Além da resposta médica, parte dos fundos arrecadados servirá para apoiar as comunidades mais frágeis nos países menos desenvolvidos, cujas actividades socioeconómicas foram fortemente impactadas pelas medidas adoptadas para mitigar os efeitos da pandemia. Assim, a União Africana estabeleceu uma estratégia continental comum e criou uma equipa encarregada de coordenar os esforços dos seus Estados membros e parceiros, a fim de garantir a criação de sinergia, o que a Europa não soube fazer, e que a propagação do vírus seja a mais baixa possível. 

Os PALOP são representados por outra personalidade de alto calibre, o bissau-guineense Paulo Gomes, vice-presidente da The AfroChampions Initiative e ex-director executivo do Banco Mundial, que integrou o Comité Consultivo do Fundo. Gomes afirmou que “chegou a hora de África implementar medidas prospectivas. Devemos começar a partir de agora a fortalecer as nossas capacidades em testes de diagnóstico, fabricação de medicamentos e infra-estrutura de saúde. Não apenas o sector privado africano pode contribuir para esse fundo, mas também deve considerar outras acções como campanhas de prevenção nas empresas, redistribuição de linhas de produção para equipamentos e produtos necessários contra a pandemia, optimização da infra-estrutura de transporte e conectividade para atender emergências de saúde”.

Os três primeiros nomes mencionados no início do artigo, Iweala, Thiam e Kaberuka, estão entre as oito personalidades africanas que co-assinaram uma tribuna publicada por Jeune Afrique em 11 de Abril, que pedia “o alívio imediato da dívida dos Estados africanos e uma suspensão de dois anos do pagamento de todas as dívidas externas”. Essas personalidades também afirmaram que «a África precisa de um primeiro apoio financeiro de 100 bilhões de dólares, o que possibilitaria compensar a rápida queda nas receitas públicas devido ao colapso dos preços de matérias-primas, comércio e fluxos turísticos, consequência directa da pandemia. Tanto mais que, ao mesmo tempo, os investidores retiraram os seus fundos de todos os investimentos arriscados, o que mecanicamente fez o preço do dinheiro subir nos mercados financeiros, tornando os empréstimos nesses mercados soluções pouco viáveis. Portanto, não surpreende que as primeiras medidas de apoio financeiro anunciadas pelos governos africanos representem, por enquanto, apenas 0,8% do seu PIB, ou 1/10 dos valores disponibilizados pelas autoridades dos países ricos. E não vamos esquecer que os 100 bilhões mencionados aqui representam apenas ajuda de curto prazo. A longo prazo, as necessidades de financiamento do continente podem chegar até 200 bilhões de dólares norte-americanos».
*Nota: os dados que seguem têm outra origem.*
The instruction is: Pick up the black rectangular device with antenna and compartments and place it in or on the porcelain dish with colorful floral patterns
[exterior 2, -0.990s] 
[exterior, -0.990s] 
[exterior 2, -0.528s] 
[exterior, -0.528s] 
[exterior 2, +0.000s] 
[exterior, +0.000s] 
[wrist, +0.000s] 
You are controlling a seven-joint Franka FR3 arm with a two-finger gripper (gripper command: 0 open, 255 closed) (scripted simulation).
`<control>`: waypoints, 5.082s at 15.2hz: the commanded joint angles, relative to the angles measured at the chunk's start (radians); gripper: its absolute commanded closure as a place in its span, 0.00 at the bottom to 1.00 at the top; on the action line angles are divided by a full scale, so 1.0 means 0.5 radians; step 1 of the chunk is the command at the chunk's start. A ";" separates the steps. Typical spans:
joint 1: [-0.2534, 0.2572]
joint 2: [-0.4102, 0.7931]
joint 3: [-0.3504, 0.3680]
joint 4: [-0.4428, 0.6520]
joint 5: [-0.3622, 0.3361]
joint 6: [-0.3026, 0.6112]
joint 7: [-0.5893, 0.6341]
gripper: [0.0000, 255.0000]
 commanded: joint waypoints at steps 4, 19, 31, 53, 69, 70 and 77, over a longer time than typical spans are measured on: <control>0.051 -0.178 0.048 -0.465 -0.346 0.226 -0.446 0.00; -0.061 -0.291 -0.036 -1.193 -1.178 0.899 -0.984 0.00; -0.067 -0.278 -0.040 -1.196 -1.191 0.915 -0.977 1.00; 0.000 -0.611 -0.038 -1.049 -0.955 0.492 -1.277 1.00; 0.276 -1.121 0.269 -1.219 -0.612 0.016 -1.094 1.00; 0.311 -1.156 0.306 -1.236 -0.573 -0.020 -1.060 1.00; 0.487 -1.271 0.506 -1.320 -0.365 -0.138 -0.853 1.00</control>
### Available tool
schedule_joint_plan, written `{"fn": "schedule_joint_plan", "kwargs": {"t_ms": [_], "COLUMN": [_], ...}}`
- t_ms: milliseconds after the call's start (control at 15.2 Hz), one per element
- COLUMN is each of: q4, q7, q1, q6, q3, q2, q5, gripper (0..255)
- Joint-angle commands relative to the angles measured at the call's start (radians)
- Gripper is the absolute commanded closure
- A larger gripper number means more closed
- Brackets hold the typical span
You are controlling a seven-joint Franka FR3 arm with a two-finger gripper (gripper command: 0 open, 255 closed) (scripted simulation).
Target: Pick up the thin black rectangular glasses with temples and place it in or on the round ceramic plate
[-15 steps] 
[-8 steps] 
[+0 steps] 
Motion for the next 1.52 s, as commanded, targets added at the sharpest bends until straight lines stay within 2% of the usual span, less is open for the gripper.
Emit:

Este grupo de especialistas africanos reunidos pela União Africana, sem dúvida, também usará toda a sua influência para defender a anulação definitiva da dívida africana. O pedido de anulação de dívidas africanas anda na agenda dos países credores desenvolvidos há três décadas, com processos como os implementados pelo Clube de Paris. O Presidente francês, Emmanuel Macron, assumiu a ideia no seu último discurso televisivo de 13 de Abril, pedindo uma anulação maciça da dívida africana. No dia seguinte, 14 de Abril, o G7 posicionou-se a favor da suspensão do serviço da dívida de 76 países pobres, incluindo 40 da África Subsaariana. E na quarta-feira, 15 de Abril, o G20 tomou a decisão de suspender parcialmente o serviço da dívida de 77 estados de baixa renda, o que representa um valor de 14 biliões de dólares, de um total de 32 biliões.

Mas, para criar essa nova humanidade que desejamos, e se realmente acreditamos nessa onda de solidariedade nascente que a covid-19 está a suscitar, teremos que ir além da suspensão da dívida dos países pobres. Simplesmente terá que ser anulada. Se isso acontecesse, a China, por exemplo, que é membro do G20 e um dos principais credores da África, poderia anular uma dívida de 133 bilhões de euros de empréstimos, segundo os dados do Le Monde.